Reproduce word for word, from the entries below, the line with "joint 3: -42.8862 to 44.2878", the line with "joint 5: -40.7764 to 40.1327", and every line between them, and nothing more.

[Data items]
- - - - - - -

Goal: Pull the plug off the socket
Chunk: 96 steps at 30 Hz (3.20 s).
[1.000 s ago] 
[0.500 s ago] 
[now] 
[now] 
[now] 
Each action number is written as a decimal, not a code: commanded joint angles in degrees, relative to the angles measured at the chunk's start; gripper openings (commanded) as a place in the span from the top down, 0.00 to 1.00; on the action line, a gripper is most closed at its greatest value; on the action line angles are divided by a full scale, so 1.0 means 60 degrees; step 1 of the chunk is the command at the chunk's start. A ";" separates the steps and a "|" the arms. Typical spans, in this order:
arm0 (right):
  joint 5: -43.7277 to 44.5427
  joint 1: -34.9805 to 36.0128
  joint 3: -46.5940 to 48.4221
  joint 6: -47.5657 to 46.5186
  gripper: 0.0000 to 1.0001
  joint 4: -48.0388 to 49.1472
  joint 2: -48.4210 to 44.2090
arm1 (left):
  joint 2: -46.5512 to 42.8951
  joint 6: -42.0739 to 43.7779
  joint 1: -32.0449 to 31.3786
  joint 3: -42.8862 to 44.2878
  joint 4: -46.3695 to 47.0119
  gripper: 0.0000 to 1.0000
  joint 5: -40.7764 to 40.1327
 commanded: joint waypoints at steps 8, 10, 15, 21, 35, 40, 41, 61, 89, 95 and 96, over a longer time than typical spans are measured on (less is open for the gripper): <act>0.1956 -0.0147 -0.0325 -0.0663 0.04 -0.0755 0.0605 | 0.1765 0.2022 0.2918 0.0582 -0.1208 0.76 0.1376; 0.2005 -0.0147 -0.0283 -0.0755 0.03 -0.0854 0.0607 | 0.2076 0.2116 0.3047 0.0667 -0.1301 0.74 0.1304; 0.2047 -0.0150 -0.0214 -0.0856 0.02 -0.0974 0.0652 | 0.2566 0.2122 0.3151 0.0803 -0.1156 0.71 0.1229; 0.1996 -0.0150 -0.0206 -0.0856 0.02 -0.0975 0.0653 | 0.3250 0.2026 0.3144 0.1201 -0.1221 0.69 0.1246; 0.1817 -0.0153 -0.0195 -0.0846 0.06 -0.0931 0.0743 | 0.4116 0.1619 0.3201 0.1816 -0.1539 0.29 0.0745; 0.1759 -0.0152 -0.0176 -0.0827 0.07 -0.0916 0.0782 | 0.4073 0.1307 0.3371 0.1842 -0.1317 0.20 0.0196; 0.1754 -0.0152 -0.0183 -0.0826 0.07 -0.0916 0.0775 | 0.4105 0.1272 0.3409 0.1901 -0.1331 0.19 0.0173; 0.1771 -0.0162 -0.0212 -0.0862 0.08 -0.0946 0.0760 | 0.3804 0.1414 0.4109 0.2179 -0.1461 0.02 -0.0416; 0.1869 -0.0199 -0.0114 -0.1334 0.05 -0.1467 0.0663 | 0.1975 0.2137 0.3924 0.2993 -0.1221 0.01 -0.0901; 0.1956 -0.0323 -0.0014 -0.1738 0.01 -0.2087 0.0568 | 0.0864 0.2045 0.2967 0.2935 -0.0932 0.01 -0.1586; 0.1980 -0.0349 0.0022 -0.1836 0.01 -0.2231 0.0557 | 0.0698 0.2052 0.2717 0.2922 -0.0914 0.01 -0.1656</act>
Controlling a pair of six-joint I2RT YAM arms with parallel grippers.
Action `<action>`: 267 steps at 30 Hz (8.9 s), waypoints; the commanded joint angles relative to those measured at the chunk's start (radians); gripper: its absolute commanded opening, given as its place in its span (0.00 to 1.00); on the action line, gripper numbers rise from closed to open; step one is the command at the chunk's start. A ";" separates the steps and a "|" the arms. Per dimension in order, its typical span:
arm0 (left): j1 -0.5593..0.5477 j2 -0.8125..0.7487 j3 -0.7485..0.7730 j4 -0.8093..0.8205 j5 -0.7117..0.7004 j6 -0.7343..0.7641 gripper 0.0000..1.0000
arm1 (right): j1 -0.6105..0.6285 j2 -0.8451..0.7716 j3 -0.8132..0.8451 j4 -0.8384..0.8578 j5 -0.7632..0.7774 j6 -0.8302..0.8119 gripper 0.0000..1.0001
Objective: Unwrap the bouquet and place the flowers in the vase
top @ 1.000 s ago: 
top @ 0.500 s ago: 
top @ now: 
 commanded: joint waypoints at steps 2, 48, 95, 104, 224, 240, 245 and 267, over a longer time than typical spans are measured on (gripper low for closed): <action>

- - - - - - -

Reply:
  joint 3: -42.8862 to 44.2878
  joint 4: -46.3695 to 47.0119
  gripper: 0.0000 to 1.0000
  joint 5: -40.7764 to 40.1327

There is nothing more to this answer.